Çakmağı çaktı. Sigaranın yanışını izledi. İçine çektiği dumanı birkaç saniye bekletti, ağzında dolandırdı ve bir sokak züppesi gibi yüzünü hiç buruşturmadan burnundan çıkardı. İkincisinde daha derin bir nefes çekti ve gırtlağında tuttu, bu defa hiçbir şey çıkarmadı.
Bunu yapmayı seviyordu…
Sigarayı masanın üzerindeki küllüğe söndürmek üzereydi ki küçük bir nefes daha çekti. Söndürdü. Küllükte kırmızı ruj lekeli bir sigara izmariti ve sigaradan düşen küller dışında hiçbir şey yoktu…
Veneta dumansız bir nefes alıp sırtını koltuğa yasladıktan sonra etrafına bakındı. Rahatsızlığını belli edecek ani bir refleksle atıldı.
“Anlamıyorsun değil mi!”
Karşısındaki kadının irice açılmış gözleri sonsuzluğa çevrilmişti ve bu gözlerde hiçbir duygu belirtisi yoktu. Ne acı ne de mutluluk…
Kadının cansız bakışları Veneta’ya eski günlerde dinlediği bir şarkıyı hatırlattı. Hafta sonları kent ormanına giderken babası arabanın külüstür radyosuna dokunur ve şarkı başlar başlamaz ikisi birden eşlik ederlerdi şarkıya.
“Ruhum Tanrı’yla bütünleşiyor…”
Veneta o dokunuşun sihirli olduğunu düşünürdü. Arabanın ve radyonun da…
O eski şarkı kulaklarında yankılanırken, görüşünü perdeleyen buklesini kulak arkasına süpürüp başını hafif öne eğdi. Kadınlara özgü bu hareketi içmeyeceği sigarayı kulak arkası yapan bir mahalle delikanlısı kadar ustacaydı.

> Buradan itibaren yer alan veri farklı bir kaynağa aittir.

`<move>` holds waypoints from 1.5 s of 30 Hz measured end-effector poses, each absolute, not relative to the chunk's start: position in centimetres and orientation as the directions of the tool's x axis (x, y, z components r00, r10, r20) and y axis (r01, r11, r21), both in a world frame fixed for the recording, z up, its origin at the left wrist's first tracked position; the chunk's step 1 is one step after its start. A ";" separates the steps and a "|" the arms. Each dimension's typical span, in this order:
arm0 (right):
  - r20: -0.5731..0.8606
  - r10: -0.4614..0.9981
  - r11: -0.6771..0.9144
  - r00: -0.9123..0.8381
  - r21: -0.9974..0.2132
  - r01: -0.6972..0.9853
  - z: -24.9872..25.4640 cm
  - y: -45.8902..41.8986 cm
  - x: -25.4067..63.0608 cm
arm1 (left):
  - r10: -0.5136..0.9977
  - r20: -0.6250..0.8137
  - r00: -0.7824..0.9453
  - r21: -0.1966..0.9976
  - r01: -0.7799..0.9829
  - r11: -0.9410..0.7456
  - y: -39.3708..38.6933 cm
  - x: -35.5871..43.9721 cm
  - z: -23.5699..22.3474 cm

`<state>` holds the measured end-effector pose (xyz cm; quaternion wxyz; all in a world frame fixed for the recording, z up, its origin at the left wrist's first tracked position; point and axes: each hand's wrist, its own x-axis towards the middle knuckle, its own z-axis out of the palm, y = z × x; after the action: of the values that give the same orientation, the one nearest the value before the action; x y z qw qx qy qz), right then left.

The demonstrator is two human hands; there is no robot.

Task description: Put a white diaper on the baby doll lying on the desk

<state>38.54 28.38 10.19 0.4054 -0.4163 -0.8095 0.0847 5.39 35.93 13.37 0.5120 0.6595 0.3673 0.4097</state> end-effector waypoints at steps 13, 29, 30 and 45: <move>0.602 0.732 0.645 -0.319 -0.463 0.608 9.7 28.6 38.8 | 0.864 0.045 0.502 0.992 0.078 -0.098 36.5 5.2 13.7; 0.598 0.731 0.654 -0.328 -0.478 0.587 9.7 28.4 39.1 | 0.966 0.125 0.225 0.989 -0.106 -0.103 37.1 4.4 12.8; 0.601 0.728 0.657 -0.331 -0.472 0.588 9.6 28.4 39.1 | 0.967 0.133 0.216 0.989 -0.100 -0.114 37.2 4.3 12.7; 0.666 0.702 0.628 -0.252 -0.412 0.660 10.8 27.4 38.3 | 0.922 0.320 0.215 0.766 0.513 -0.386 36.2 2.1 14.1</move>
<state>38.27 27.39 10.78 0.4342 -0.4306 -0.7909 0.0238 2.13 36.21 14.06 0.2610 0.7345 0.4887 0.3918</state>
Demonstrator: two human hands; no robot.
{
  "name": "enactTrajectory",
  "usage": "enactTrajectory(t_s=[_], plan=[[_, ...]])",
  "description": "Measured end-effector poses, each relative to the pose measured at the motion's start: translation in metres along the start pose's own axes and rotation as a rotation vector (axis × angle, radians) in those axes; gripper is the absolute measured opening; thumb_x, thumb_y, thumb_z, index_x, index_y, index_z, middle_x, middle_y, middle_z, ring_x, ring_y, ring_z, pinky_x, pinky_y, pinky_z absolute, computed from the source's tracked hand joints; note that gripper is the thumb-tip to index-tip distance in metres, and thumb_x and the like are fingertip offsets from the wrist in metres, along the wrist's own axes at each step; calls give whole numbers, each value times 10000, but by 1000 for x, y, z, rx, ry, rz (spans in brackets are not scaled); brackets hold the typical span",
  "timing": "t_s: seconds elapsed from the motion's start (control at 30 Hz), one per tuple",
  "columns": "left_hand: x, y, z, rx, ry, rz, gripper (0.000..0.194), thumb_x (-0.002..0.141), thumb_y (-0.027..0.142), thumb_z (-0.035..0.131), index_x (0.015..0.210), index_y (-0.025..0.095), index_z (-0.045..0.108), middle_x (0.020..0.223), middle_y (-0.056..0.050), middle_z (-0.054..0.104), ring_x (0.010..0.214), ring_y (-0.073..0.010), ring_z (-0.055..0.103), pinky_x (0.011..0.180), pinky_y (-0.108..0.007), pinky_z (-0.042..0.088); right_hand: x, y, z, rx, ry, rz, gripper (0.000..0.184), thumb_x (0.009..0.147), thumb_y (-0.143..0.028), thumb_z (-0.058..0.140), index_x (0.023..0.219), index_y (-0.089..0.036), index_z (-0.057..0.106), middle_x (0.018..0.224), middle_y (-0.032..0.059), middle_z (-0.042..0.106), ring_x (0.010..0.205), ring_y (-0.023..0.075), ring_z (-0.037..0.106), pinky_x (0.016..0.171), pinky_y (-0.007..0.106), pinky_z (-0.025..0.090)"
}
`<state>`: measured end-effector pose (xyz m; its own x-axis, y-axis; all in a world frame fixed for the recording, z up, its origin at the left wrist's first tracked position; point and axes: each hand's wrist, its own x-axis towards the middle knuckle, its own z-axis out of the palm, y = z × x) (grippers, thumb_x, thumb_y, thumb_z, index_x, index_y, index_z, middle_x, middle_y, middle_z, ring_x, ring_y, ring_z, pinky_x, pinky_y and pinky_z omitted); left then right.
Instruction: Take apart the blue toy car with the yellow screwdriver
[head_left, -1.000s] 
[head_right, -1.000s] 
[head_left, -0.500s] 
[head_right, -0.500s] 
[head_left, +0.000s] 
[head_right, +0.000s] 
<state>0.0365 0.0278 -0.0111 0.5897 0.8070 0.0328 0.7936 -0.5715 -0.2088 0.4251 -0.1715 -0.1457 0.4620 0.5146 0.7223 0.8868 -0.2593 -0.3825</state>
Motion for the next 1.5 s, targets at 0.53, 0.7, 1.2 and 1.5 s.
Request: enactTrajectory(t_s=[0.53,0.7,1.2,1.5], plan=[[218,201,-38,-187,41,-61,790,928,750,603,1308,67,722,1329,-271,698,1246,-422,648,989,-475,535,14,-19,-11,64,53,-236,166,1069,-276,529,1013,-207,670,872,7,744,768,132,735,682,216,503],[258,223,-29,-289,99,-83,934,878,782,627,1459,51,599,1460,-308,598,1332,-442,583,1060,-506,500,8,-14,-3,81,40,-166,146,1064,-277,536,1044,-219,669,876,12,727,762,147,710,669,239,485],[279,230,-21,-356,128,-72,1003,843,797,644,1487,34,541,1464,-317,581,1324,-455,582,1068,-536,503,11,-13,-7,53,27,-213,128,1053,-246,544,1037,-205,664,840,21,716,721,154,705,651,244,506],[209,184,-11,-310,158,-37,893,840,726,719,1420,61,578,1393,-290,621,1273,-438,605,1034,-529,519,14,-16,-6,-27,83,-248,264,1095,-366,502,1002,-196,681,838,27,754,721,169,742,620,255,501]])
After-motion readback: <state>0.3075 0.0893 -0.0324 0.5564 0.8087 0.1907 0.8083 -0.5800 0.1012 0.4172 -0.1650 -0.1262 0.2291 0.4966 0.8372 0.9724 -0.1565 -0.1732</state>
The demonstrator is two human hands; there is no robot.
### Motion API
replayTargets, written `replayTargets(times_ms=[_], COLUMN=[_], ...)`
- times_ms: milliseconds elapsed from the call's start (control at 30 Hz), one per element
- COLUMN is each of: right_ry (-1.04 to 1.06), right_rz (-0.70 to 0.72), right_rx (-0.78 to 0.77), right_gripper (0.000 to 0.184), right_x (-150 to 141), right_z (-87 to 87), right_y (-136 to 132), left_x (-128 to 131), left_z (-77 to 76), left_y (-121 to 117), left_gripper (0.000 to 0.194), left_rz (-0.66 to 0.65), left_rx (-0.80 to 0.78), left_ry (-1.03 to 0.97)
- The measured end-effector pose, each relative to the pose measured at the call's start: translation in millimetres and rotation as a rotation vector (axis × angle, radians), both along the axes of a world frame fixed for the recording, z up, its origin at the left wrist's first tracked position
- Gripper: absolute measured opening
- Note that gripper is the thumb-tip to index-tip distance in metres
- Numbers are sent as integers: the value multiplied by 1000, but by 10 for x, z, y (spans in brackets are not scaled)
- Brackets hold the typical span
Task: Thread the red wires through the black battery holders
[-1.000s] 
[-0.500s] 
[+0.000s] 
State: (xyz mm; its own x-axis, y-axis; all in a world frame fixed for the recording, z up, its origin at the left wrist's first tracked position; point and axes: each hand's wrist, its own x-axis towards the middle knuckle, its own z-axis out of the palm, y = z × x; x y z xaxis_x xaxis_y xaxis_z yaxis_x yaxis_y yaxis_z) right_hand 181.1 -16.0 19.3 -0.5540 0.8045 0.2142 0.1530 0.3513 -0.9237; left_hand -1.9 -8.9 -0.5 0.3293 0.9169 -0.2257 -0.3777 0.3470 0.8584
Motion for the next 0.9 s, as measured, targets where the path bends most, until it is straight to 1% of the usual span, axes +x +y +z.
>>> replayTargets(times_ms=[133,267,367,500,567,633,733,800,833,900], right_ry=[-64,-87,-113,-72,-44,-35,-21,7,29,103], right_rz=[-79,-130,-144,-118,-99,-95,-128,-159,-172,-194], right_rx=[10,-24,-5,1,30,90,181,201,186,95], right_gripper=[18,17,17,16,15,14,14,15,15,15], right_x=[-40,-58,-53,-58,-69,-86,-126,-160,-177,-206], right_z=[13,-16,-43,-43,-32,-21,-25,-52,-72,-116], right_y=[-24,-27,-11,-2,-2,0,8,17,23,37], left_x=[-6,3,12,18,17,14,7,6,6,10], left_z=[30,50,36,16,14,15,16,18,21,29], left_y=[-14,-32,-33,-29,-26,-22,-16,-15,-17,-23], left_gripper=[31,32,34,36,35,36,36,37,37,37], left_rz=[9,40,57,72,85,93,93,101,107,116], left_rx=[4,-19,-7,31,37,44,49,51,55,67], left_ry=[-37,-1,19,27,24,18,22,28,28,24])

Sonra aniden ayağa kalktı. Aynı anda evin balkonunda seyreden bir kuş sürüsü havalandı. Veneta’nın hayvani bir içgüdüyle yaptığı bu hareket, karşısındaki ruhsuz kadını bile korkuttu. Bu masmavi canlı bakışlar akıl sağlığı yerinde olan birine ait olamazdı ve kadın, beyninde yaşatmaya çalıştığı son kimyasal kırıntılarla tanımadığı birini evine almanın pişmanlığını hissediyor olmalıydı.
Veneta hareket etmeksizin birkaç saniye öylece ayakta durdu. Sonra da mavi bakışlarını ruhu Tanrı’yla bütünleşen kadının üzerinde gezdirdi. Sanki incelediği Da Vinci’nin tablosuydu ve bir sanat tarihçisi ciddiyetiyle üzerinde saklı olan kutsal kâseyi keşfetmeye çalışıyordu…
Hiç acelesi yoktu.
Bu gizemli keşfi bittiğinde odayı yavaşça terk etti. Gerisinde sigara, parfüm ve kan kokusu bıraktı. Havada asılı duran dolunay ise cansız bedenin üzerine düşüyordu.